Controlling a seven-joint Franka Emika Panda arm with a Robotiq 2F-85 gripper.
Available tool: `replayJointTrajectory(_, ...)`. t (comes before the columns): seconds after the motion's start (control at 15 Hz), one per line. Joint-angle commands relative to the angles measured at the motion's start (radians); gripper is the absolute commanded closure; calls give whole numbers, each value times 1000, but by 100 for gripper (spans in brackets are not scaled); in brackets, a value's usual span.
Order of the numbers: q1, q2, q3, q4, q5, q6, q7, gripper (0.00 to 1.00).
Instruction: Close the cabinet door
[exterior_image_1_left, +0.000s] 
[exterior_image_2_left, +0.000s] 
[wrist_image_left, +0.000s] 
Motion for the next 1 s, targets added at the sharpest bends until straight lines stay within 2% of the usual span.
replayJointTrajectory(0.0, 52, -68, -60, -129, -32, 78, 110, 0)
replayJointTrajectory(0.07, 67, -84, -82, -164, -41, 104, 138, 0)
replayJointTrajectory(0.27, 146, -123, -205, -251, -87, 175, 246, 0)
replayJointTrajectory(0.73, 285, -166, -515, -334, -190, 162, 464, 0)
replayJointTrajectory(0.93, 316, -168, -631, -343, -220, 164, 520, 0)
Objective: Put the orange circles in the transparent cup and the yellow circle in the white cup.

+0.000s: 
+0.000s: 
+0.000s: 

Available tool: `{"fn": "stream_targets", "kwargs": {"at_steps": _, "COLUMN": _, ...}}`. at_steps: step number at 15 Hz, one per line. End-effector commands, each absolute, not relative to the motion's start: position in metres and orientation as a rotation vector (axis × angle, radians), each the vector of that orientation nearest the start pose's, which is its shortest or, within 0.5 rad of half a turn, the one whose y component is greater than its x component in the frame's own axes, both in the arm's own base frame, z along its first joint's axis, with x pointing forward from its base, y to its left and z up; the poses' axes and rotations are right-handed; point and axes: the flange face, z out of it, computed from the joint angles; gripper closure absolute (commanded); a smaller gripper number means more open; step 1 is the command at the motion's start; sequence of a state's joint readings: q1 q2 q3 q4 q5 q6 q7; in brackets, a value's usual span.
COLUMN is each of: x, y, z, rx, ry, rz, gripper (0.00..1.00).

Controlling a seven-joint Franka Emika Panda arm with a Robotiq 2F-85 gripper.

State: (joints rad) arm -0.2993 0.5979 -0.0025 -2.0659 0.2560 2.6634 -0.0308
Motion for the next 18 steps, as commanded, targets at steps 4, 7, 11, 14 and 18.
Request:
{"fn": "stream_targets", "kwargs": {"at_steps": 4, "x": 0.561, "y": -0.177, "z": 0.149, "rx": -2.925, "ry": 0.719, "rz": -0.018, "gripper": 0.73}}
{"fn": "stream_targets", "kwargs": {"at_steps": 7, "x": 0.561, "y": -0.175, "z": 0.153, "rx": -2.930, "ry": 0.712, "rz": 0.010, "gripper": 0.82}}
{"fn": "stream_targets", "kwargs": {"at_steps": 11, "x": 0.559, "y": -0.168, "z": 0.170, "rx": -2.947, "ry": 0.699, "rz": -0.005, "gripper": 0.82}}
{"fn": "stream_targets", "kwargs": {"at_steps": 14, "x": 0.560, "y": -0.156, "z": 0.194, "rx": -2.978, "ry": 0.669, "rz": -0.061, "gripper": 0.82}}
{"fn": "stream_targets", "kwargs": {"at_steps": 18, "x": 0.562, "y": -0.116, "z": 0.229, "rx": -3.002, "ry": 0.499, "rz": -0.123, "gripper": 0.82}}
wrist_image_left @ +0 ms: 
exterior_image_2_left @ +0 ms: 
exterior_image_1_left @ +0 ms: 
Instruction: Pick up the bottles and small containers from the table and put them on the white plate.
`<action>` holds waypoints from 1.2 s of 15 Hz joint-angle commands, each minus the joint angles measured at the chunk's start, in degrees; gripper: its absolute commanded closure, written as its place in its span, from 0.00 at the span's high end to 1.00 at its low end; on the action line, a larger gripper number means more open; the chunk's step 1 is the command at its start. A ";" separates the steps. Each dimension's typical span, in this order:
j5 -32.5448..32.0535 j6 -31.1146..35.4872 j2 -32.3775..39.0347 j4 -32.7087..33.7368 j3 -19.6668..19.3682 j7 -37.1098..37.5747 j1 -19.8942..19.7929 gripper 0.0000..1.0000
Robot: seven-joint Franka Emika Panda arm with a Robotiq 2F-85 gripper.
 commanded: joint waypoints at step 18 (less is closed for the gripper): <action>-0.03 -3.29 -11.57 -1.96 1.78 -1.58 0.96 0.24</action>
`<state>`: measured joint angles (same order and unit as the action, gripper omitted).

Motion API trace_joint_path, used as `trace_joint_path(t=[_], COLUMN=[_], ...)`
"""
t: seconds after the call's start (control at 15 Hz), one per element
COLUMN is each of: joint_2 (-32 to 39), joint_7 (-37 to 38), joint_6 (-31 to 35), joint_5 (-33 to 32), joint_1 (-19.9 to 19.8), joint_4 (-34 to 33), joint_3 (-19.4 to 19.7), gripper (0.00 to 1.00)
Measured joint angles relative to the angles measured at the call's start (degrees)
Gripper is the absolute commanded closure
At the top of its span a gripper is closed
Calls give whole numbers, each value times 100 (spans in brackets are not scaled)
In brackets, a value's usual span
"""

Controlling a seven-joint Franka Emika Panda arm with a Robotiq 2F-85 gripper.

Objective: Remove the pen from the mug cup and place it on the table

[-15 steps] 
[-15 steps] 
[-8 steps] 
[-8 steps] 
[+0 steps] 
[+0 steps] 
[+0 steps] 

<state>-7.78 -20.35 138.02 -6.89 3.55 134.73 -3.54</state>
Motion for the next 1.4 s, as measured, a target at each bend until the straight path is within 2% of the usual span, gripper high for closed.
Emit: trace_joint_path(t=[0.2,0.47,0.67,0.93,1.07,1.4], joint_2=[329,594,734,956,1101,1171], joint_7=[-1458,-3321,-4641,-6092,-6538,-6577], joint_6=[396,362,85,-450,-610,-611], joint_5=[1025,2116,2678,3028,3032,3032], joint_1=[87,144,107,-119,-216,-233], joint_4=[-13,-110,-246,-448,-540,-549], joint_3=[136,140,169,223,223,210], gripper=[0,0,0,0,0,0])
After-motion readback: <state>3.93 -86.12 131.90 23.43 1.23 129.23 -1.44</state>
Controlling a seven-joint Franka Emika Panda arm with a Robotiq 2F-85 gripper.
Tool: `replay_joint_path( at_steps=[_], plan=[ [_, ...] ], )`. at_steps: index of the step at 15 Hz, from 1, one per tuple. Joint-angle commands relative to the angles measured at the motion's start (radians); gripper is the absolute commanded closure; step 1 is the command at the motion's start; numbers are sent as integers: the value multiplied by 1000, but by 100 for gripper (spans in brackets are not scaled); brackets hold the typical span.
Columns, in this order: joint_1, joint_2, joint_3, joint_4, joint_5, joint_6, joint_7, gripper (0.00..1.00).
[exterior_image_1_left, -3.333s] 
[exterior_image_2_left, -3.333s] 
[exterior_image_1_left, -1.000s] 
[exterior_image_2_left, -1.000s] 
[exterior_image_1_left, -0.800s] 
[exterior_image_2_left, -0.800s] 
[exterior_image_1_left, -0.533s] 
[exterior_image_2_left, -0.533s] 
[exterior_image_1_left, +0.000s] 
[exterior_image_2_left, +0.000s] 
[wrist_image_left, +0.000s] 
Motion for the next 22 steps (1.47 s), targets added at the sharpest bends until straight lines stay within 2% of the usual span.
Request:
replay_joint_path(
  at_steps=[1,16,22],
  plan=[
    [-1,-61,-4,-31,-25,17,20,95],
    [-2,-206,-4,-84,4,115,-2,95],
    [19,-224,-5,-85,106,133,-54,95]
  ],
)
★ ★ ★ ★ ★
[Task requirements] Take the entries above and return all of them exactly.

[Response]
Controlling a seven-joint Franka Emika Panda arm with a Robotiq 2F-85 gripper.
Available tool: `replayJointTrajectory(_, ...)`. t (comes before the columns): seconds after the motion's start (control at 15 Hz), one per line. Joint-angle commands relative to the angles measured at the motion's start (radians); gripper is the absolute commanded closure; calls give whole numbers, each value times 1000, but by 100 for gripper (spans in brackets are not scaled); in brackets, a value's usual span.
Order of the numbers: q1, q2, q3, q4, q5, q6, q7, gripper (0.00 to 1.00).
Instruction: Close the cabinet door
[exterior_image_1_left, +0.000s] 
[exterior_image_2_left, +0.000s] 
[wrist_image_left, +0.000s] 
Motion for the next 1 s, targets added at the sharpest bends until straight lines stay within 2% of the usual span.
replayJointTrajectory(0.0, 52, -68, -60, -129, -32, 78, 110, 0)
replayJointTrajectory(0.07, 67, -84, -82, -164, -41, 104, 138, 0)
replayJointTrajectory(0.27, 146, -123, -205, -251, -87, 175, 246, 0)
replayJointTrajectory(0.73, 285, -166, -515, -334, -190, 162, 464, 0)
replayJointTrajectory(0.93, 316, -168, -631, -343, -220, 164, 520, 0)
Objective: Put the orange circles in the transparent cup and the yellow circle in the white cup.

+0.000s: 
+0.000s: 
+0.000s: 

Available tool: `{"fn": "stream_targets", "kwargs": {"at_steps": _, "COLUMN": _, ...}}`. at_steps: step number at 15 Hz, one per line. End-effector commands, each absolute, not relative to the motion's start: position in metres and orientation as a rotation vector (axis × angle, radians), each the vector of that orientation nearest the start pose's, which is its shortest or, within 0.5 rad of half a turn, the one whose y component is greater than its x component in the frame's own axes, both in the arm's own base frame, z along its first joint's axis, with x pointing forward from its base, y to its left and z up; the poses' axes and rotations are right-handed; point and axes: the flange face, z out of it, computed from the joint angles; gripper closure absolute (commanded); a smaller gripper number means more open; step 1 is the command at the motion's start; sequence of a state's joint readings: q1 q2 q3 q4 q5 q6 q7; in brackets, a value's usual span.
COLUMN is each of: x, y, z, rx, ry, rz, gripper (0.00..1.00).

Controlling a seven-joint Franka Emika Panda arm with a Robotiq 2F-85 gripper.

State: (joints rad) arm -0.2993 0.5979 -0.0025 -2.0659 0.2560 2.6634 -0.0308
Motion for the next 18 steps, as commanded, targets at steps 4, 7, 11, 14 and 18.
Request:
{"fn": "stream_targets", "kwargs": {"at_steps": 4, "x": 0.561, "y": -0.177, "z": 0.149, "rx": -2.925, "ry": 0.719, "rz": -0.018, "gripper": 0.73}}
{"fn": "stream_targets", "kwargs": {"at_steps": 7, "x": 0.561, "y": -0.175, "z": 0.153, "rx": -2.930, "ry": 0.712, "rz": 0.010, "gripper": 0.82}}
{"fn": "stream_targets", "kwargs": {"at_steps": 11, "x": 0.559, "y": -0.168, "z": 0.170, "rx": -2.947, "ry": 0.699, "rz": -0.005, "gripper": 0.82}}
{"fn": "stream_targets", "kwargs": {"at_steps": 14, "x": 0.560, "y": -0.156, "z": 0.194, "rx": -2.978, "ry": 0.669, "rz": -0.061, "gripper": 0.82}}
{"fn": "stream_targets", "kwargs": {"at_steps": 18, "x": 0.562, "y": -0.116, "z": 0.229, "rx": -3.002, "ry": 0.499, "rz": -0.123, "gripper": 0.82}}
wrist_image_left @ +0 ms: 
exterior_image_2_left @ +0 ms: 
exterior_image_1_left @ +0 ms: 
Instruction: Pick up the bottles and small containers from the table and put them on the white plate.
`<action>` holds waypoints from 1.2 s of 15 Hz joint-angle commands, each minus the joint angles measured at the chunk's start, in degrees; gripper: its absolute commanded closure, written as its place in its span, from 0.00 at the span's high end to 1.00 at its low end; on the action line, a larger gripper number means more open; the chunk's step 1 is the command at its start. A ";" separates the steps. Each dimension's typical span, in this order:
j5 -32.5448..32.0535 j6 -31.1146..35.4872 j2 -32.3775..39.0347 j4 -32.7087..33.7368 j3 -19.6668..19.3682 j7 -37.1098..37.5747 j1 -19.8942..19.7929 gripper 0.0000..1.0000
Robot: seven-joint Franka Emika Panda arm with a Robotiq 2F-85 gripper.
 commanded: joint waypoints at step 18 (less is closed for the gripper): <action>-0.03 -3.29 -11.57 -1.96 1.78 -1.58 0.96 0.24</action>
`<state>`: measured joint angles (same order and unit as the action, gripper omitted).

Motion API trace_joint_path, used as `trace_joint_path(t=[_], COLUMN=[_], ...)`
"""
t: seconds after the call's start (control at 15 Hz), one per element
COLUMN is each of: joint_2 (-32 to 39), joint_7 (-37 to 38), joint_6 (-31 to 35), joint_5 (-33 to 32), joint_1 (-19.9 to 19.8), joint_4 (-34 to 33), joint_3 (-19.4 to 19.7), gripper (0.00 to 1.00)
Measured joint angles relative to the angles measured at the call's start (degrees)
Gripper is the absolute commanded closure
At the top of its span a gripper is closed
Calls give whole numbers, each value times 100 (spans in brackets are not scaled)
In brackets, a value's usual span
"""

Controlling a seven-joint Franka Emika Panda arm with a Robotiq 2F-85 gripper.

Objective: Remove the pen from the mug cup and place it on the table

[-15 steps] 
[-15 steps] 
[-8 steps] 
[-8 steps] 
[+0 steps] 
[+0 steps] 
[+0 steps] 

<state>-7.78 -20.35 138.02 -6.89 3.55 134.73 -3.54</state>
Motion for the next 1.4 s, as measured, a target at each bend until the straight path is within 2% of the usual span, gripper high for closed.
Emit: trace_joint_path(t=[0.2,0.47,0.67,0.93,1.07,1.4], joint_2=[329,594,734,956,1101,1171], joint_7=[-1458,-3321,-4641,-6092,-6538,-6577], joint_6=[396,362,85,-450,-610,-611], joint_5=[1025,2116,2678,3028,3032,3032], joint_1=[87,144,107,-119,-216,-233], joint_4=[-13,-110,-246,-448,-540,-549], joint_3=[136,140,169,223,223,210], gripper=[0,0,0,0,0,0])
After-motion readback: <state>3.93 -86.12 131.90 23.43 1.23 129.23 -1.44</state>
Controlling a seven-joint Franka Emika Panda arm with a Robotiq 2F-85 gripper.
Tool: `replay_joint_path( at_steps=[_], plan=[ [_, ...] ], )`. at_steps: index of the step at 15 Hz, from 1, one per tuple. Joint-angle commands relative to the angles measured at the motion's start (radians); gripper is the absolute commanded closure; step 1 is the command at the motion's start; numbers are sent as integers: the value multiplied by 1000, but by 100 for gripper (spans in brackets are not scaled); brackets hold the typical span.
Columns, in this order: joint_1, joint_2, joint_3, joint_4, joint_5, joint_6, joint_7, gripper (0.00..1.00).
[exterior_image_1_left, -3.333s] 
[exterior_image_2_left, -3.333s] 
[exterior_image_1_left, -1.000s] 
[exterior_image_2_left, -1.000s] 
[exterior_image_1_left, -0.800s] 
[exterior_image_2_left, -0.800s] 
[exterior_image_1_left, -0.533s] 
[exterior_image_2_left, -0.533s] 
[exterior_image_1_left, +0.000s] 
[exterior_image_2_left, +0.000s] 
[wrist_image_left, +0.000s] 
Motion for the next 22 steps (1.47 s), targets added at the sharpest bends until straight lines stay within 2% of the usual span.
Request:
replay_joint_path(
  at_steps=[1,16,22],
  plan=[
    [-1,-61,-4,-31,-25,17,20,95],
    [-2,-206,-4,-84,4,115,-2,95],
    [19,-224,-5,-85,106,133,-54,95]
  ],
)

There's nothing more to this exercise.